What Do YOU Do, John Stroh?

Posted on Mon, 03/07/2011 - 06:00

Each month, we ask a museum staff member to answer five questions about their position at The Walt Disney Family Museum, their fondest Disney memories, and other personal tidbits. This is the third in our series titled "What Do YOU Do?" and this month, we're highlighting John Stroh!

What is your title and what do YOU do here at The Walt Disney Family Museum?

Pay no mind to the man behind the curtain… I am the Manager of Audio-visual. I work with a small team of great techs to support the museum’s multimedia, and help with the day-to-day operations of the museum. I also support the many wonderful Public Programs, where I’ve met some incredible legends of Disney including Harrison “Buzz” Price, Lee Tope, JB Kaufman, Kathryn Beaumont, Don Haun, Tony Baxter, John Canemaker, and Alice Davis, as well as three of the original mouseketeers: Cubby O’Brien, Bobby Burgess, and Sharon Baird, just to mention a few. Bob Gurr, who helped design the mechanical workings of Disney's first Audio-Animatronic figure, Abraham Lincoln, featured in Great Moments with Mr. Lincoln, visited the museum and also gave a wonderful talk about working with Walt. I still remember the first time I rounded the corner in Gallery 9 and there was part of the original Lincoln Animatronics skeleton that he designed. Wow. Incredible.

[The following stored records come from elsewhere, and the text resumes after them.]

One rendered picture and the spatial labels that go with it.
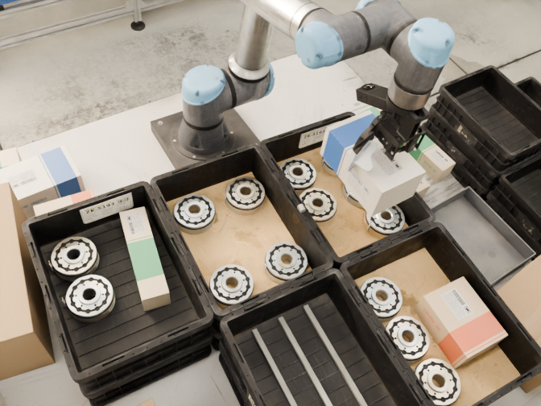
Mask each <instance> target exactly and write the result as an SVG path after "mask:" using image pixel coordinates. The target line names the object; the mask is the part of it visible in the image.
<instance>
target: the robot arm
mask: <svg viewBox="0 0 541 406"><path fill-rule="evenodd" d="M240 1H241V2H243V3H244V6H243V11H242V19H241V24H240V29H239V34H238V39H237V48H236V51H235V52H233V53H232V54H231V55H230V57H229V63H228V66H227V67H224V68H218V67H216V66H213V65H210V66H208V65H207V64H204V65H199V66H196V67H195V68H192V69H191V70H189V71H188V72H187V73H186V74H185V76H184V79H183V83H182V89H181V94H182V98H183V115H184V117H183V120H182V122H181V124H180V128H179V130H178V139H179V142H180V145H181V146H182V147H183V148H184V149H185V150H187V151H189V152H191V153H193V154H197V155H211V154H214V153H217V152H219V151H220V150H222V149H223V148H224V147H225V146H226V144H227V142H228V140H229V132H228V128H227V126H226V124H225V120H224V119H223V116H224V111H227V110H230V109H232V108H235V107H238V106H241V105H244V104H246V103H249V102H253V101H257V100H260V99H262V98H264V97H266V96H267V95H269V94H270V93H271V91H272V90H273V88H274V85H275V78H274V74H275V73H274V69H273V68H272V65H271V63H270V61H269V60H268V59H267V58H266V57H267V53H268V50H269V46H270V42H271V36H272V33H273V30H274V26H275V27H277V28H278V29H279V30H280V31H282V32H283V33H284V34H286V35H287V36H289V37H290V38H291V39H293V40H294V41H295V50H296V53H297V55H298V57H299V58H301V62H302V64H303V65H304V66H306V67H307V68H310V69H318V68H323V67H330V66H333V65H334V64H337V63H338V62H341V61H343V60H347V59H350V58H353V57H355V56H360V55H362V54H365V53H367V52H371V51H373V50H376V49H379V48H382V49H383V50H384V51H385V52H386V53H387V54H388V55H389V56H390V57H391V58H393V59H394V60H395V61H396V62H397V63H398V65H397V68H396V70H395V72H394V75H393V78H392V80H391V83H390V86H389V88H386V87H383V86H380V85H376V84H373V83H369V84H365V85H363V86H362V87H361V88H358V89H356V95H357V101H359V102H362V103H365V104H367V105H369V106H373V107H376V108H378V109H380V110H382V111H380V115H378V116H377V117H376V118H375V119H374V120H373V121H372V123H371V124H370V125H369V126H368V127H367V128H366V129H365V130H364V131H363V132H362V134H361V135H360V136H359V138H358V139H357V141H356V143H355V144H354V146H353V150H352V152H351V154H350V157H349V162H348V165H347V168H346V170H347V171H348V172H349V171H350V170H351V169H352V168H353V167H354V165H355V164H356V165H357V166H359V167H360V168H362V169H363V170H365V171H366V172H371V171H372V170H373V169H374V162H373V154H374V153H375V152H376V150H377V149H378V145H377V143H376V142H374V141H373V139H374V136H375V137H376V138H377V139H378V141H379V142H380V143H381V144H382V145H383V147H384V148H385V149H386V151H385V154H386V155H387V156H388V158H389V159H390V160H391V161H392V160H393V158H394V156H395V154H396V153H400V152H403V151H405V152H406V153H408V152H410V151H413V150H414V151H416V149H418V148H419V145H420V144H421V142H422V140H423V137H424V136H425V134H426V133H427V132H426V131H425V130H424V129H423V128H422V127H421V126H420V123H421V122H422V121H424V120H426V119H428V118H429V116H430V113H429V112H428V111H427V110H426V109H425V107H424V106H425V105H426V103H427V100H428V98H429V97H430V95H431V93H432V90H433V89H434V86H435V85H436V82H437V80H438V78H439V76H440V74H441V72H442V70H443V68H444V66H445V65H446V64H447V62H448V59H449V57H450V52H451V50H452V47H453V44H454V43H455V34H454V32H453V30H452V28H451V27H450V26H449V25H448V24H447V23H442V22H440V21H439V19H434V18H424V19H420V20H418V19H417V18H416V17H415V16H413V15H412V14H411V13H410V12H409V11H408V10H407V9H406V8H405V7H403V6H402V4H401V3H400V1H399V0H361V1H360V2H359V3H358V4H357V7H356V10H354V11H350V12H348V13H345V14H340V15H334V14H333V13H331V12H330V11H328V10H326V9H325V8H323V7H322V6H321V5H319V4H317V3H316V2H314V1H312V0H240ZM421 135H422V137H421V139H420V141H419V143H417V142H418V140H419V137H420V136H421ZM391 153H392V154H393V155H392V154H391Z"/></svg>
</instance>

What is your favorite Gallery at The Walt Disney Family Museum and why?

Which is my favorite Gallery within the museum… I’m afraid that’s like asking a parent which is their favorite child… although I was the favorite child. Don’t tell my siblings. Another question I frequently get asked is how many monitors are there in the museum? That’s a very good question…. Have you ever noticed that once you start counting the days until your vacation, they start taking longer? That’s how I feel about counting the monitors.

How does your job communicate and interpret the legacy of Walt Disney?

Every day is a different experience here in the museum. It’s always fun to walk through the galleries and watch and talk to the visitors. I like when I find people sitting and staring at the visuals, once again being drawn in and transported to a place in their hearts, with their fondest memories of growing up with Walt Disney.

Describe your workspace OR your favorite item on your desk:

The Museum is my workspace and I keep that in tip-top shape. My desk on the other hand, is a wreck. I have a little bit of everything there; from broken equipment, to photos of my wife and daughter—who have been very patient with the long hours it takes to support such a high-tech museum—a couple of my daughter’s drawings, and a bunch of Disney character toys. Over the years, all my AV counterparts and I have joked about having a career in AV is like being Peter Pan, never wanting to grow up. I have four copies of some original sketch art from Peter Pan, as well as a little Captain Hook figure, and a stuffed Nana which my daughter gave me. Never grow up!

Tell us a little known fact about you!

When people find out you work at The Walt Disney Family Museum, they start telling stories of their memories of the first time they visited Disneyland, saw Mickey Mouse cartoons, or how Walt inspired their lives. Well, some stories came in from my immediate family as well. The story goes, when my grandmother was first married in the 1930s, she used to work in a factory in New York where she painted Mickey Mouse statues, just like the ones featured in Gallery 2. I have one and keep it on my dresser at home as a fond remembrance of my grandmother. She didn’t make it to see the museum, but I’m sure she would have loved it.